Monday, June 18, 2018

Sale Scams and Real Estate Broker Frauds


There are many types of problems a client may discover he or she suffers from when hiring a real estate broker to include short sales, loan fraud and other real estate fraud scams that a broker may engage in to steal from the individual. Avoiding and preventing the complication is often possible with foreknowledge and caution.

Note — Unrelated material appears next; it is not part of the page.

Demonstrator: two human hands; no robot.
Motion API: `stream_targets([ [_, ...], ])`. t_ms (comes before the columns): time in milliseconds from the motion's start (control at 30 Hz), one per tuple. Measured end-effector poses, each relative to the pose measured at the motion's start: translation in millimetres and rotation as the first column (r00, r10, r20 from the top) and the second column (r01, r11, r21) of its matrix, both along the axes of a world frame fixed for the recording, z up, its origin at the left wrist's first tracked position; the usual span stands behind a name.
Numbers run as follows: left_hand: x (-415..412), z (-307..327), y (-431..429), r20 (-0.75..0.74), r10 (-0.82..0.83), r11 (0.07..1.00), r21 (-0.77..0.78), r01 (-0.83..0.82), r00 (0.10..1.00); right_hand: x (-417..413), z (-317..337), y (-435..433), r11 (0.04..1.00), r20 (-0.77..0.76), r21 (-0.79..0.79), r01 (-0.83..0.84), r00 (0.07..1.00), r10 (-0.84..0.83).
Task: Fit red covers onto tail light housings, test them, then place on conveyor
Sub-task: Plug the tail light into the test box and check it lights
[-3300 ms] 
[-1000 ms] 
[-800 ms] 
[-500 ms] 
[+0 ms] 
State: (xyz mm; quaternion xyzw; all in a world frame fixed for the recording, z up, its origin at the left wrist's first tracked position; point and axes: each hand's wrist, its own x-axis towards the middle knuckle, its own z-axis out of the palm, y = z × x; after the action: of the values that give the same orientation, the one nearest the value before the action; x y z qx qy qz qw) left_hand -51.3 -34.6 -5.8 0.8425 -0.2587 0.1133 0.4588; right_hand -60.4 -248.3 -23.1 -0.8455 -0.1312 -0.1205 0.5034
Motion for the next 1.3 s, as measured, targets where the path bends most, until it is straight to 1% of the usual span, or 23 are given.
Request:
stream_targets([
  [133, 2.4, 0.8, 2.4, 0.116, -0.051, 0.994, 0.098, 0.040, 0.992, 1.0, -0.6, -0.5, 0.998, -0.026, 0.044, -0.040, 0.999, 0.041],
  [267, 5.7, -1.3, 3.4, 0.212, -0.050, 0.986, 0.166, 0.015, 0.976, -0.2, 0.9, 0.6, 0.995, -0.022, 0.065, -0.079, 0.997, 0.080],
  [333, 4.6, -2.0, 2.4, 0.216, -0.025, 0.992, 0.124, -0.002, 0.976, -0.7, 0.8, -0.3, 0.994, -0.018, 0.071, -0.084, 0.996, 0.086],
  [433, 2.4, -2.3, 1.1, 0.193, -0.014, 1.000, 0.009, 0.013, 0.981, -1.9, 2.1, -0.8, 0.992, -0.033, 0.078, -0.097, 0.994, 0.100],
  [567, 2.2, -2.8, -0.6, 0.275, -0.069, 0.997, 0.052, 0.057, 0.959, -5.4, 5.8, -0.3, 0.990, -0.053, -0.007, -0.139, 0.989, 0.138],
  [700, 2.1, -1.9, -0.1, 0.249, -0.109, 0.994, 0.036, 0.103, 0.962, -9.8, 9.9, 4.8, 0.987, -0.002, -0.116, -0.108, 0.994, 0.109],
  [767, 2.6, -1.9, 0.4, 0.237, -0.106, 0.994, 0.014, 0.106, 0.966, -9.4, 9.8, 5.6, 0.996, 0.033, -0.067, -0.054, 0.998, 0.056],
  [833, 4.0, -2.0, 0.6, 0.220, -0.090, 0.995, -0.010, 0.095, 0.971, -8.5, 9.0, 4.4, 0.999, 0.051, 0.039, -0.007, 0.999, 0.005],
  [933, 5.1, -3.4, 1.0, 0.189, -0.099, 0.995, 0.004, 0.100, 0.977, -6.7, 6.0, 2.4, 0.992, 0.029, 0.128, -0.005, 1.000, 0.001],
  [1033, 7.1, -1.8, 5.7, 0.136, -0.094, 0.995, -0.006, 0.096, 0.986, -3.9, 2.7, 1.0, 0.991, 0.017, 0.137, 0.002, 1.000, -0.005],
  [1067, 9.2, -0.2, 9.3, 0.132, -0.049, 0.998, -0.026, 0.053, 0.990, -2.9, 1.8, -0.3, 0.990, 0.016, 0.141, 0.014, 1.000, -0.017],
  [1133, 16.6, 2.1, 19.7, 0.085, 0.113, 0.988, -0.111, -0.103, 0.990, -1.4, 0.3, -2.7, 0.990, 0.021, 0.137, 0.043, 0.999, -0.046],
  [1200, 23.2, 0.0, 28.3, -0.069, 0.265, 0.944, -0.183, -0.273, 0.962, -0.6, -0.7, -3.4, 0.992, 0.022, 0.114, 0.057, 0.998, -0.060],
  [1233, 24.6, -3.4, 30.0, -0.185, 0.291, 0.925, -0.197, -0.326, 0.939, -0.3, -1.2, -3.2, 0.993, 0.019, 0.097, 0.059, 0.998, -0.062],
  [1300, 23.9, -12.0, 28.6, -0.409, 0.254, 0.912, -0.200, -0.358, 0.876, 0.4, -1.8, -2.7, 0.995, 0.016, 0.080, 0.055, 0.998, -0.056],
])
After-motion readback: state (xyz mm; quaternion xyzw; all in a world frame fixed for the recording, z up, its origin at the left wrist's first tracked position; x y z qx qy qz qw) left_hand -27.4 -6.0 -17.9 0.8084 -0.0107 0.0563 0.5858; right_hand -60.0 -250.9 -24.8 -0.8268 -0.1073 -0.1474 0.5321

When the client requires money or is having issues with a mortgage, he or she may consider a short sale. When the person seeking a broker needs the short sale to occur, he or she wants the property to sell quickly. The balance of the mortgage is not fully covered by the sale, but this may provide sufficient profit to catch up in the amount he or she is behind in with the mortgage company. However, if the broker who engages in fraud performs certain services for the client, he or she could bank more money from the deal that is legitimate and valid for the short sale.

The Undisclosed Payments

Real estate brokers may engage in a short sale scam through fraudulent behavior and activities that the seller and buyer are both not aware of in these situations. The lending financial institution may also suffer harm through the broker’s actions. Some of the signs are payments that occur outside of the necessary and mandatory escrow period or if there is a settlement statement that does not appear correct. Through selling the property by short sale, the owner is able to avoid the foreclosure process and avoid more losses. With capped payments or reduced amounts, those involved may want to receive money outside of the escrow period. This is where the scam starts and harms those included in the situation.

The Flopping Scam

The scam of flopping could affect the real estate agent and buyers in deals. The signs that could exist in these situations include double escrows, a buyer through a limited liability company or some form of fictitious entity involved in the transactions. There may exist another opportunity to resell the same property. The flopping scheme happens through a short sale where the broker misrepresents the value of the selling property. The person committing fraud in these circumstances is the buyer. He or she buys the property from the seller affecting the short sale. The real estate agent could become the buyer in some flopping instances. The buyer then presents to the agent or seller a low offer with a false low valuation of the building.